Brandvlei Spiroctenus Trapdoor Spider

Scientific classification
- Kingdom: Animalia
- Phylum: Arthropoda
- Subphylum: Chelicerata
- Class: Arachnida
- Order: Araneae
- Infraorder: Mygalomorphae
- Family: Bemmeridae
- Genus: Spiroctenus
- Species: S. sagittarius
- Binomial name: Spiroctenus sagittarius (Purcell, 1902)
- Synonyms: Hermachastes sagittarius Purcell, 1902 ;

= Spiroctenus sagittarius =

- Authority: (Purcell, 1902)

Species of spider

Spiroctenus sagittarius is a species of spider in the family Bemmeridae. It is endemic to the Western Cape province of South Africa.

== Distribution ==
Spiroctenus sagittarius is known only from the type locality at Brandvlei, Worcester.

== Habitat ==
The species inhabits the Fynbos Biome as a ground-dwelling burrow constructor.

== Description ==

Both sexes of Spiroctenus sagittarius are known to science. Males are pale ochraceous with the cephalic region of the carapace showing a median and two lateral well-marked fusco-olivaceous bands. The underside of the sternum, coxae, and especially the posterior femora are very pale, almost white. The opisthosoma is colored similarly to S. lightfooti, except that the black of the upper surface forms a series of well-marked obliquely transverse stripes, separated by broader parallel bands of pale yellow and united along the median line.

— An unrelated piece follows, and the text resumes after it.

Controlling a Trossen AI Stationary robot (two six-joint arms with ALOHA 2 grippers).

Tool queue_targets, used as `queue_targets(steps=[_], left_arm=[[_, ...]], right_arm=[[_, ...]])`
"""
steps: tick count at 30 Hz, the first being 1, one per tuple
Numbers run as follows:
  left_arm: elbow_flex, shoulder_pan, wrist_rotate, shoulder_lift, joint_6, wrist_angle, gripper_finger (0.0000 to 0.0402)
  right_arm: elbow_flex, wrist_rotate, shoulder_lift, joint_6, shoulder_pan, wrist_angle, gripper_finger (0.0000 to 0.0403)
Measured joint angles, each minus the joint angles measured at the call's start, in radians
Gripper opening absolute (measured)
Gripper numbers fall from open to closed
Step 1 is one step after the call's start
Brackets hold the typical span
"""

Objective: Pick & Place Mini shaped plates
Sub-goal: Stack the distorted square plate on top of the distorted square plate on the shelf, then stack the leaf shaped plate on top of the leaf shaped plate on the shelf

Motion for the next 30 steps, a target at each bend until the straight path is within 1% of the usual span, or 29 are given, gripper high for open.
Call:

Females have coloration similar to males, but the carapace is faintly infuscated, except on the pale ochraceous band on each side of the dark median stripe of the cephalic portion. The chelicerae are also mostly weakly infuscated. The underside is pale ochraceous and the femora of the legs are often faintly greenish. The total length is 10.5 millimeters for males and 19.5 millimeters for females.

== Conservation ==
The species is listed as Data Deficient, as more sampling is needed to determine the species range.